A satellite orbits at an average altitude of h = 423 km. How long does it need to complete one full orbit? Use REarth = 6370 km and mEarth = 5.98 x 10^24 kg
force gravity=centipetalfoce
GMm/(r+h)^2= m (v)^2/(r+h)
but v= 2pi (r+h)/T
so solve for T.
what is GMm? is it gravity (9.81) times m of Earth?
To calculate the time it takes for a satellite to complete one full orbit around the Earth, we can use Kepler's third law, which states that the square of the orbital period (T) is directly proportional to the cube of the semi-major axis (a) of the satellite's orbit.

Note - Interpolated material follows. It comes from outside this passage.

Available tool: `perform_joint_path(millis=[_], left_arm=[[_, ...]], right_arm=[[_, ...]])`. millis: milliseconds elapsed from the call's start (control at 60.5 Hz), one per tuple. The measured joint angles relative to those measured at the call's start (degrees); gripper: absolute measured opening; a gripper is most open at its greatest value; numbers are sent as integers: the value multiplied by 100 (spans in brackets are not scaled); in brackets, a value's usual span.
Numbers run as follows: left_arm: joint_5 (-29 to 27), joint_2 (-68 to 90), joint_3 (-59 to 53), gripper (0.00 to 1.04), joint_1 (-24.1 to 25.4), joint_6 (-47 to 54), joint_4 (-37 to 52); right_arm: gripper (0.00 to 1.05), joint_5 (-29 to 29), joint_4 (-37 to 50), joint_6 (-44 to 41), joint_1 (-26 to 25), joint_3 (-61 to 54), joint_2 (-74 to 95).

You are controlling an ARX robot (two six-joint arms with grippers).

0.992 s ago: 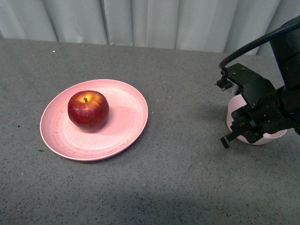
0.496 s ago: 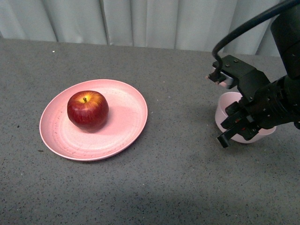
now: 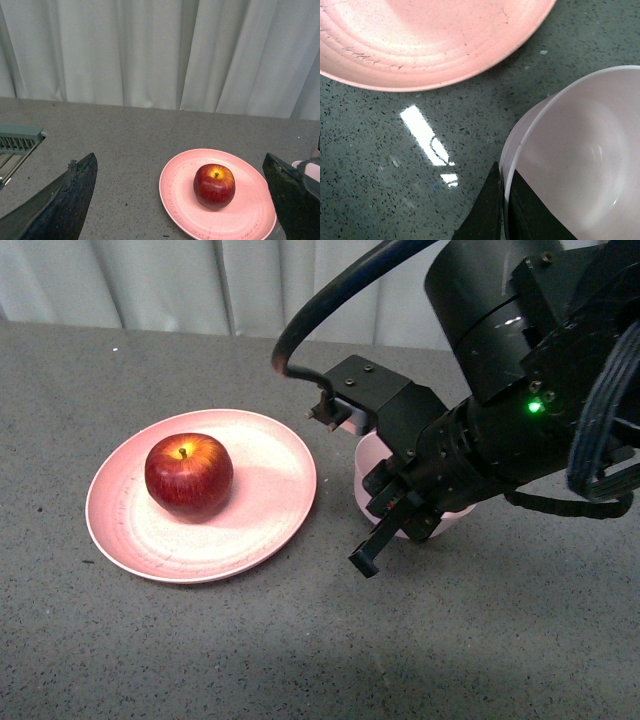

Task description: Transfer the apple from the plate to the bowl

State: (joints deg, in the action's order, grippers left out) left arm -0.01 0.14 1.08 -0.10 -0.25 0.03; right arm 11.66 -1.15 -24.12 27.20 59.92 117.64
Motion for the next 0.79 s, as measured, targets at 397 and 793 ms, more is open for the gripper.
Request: perform_joint_path(millis=[397,793], left_arm=[[0,0,0,98,0,2,0],[0,0,0,98,0,0,0]], right_arm=[[1,-37,-22,11,356,186,367],[34,15,317,216,319,166,396]])
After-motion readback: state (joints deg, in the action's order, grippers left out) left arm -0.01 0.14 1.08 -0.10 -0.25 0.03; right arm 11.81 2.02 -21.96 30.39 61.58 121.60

First, let's find the semi-major axis of the satellite's orbit. It is given that the average altitude of the satellite is h = 423 km. The semi-major axis (a) is equal to the sum of the Earth's radius (REarth) and the satellite's altitude (h).
a = REarth + h
Substituting the values, we get:
a = 6370 km + 423 km
a = 6793 km
Now, we can find the orbital period (T) using Kepler's third law. The equation can be written as:
T^2 = (4 * pi^2 * a^3) / (G * M)
where T is the orbital period, pi is approximately 3.14, G is the gravitational constant (approximately 6.67 x 10^-11 N m^2/kg^2), and M is the mass of the Earth (mEarth).
Rearranging the equation to solve for T, we get:
T = sqrt((4 * pi^2 * a^3) / (G * M))
Substituting the values into the equation, we find:
T = sqrt((4 * 3.14^2 * (6793 km)^3) / (6.67 x 10^-11 N m^2/kg^2 * 5.98 x 10^24 kg))
T = sqrt(1.67 x 10^14 s^2)
T = 1.29 x 10^7 s
Therefore, it takes approximately 12.9 million seconds for the satellite to complete one full orbit around the Earth at an average altitude of 423 km.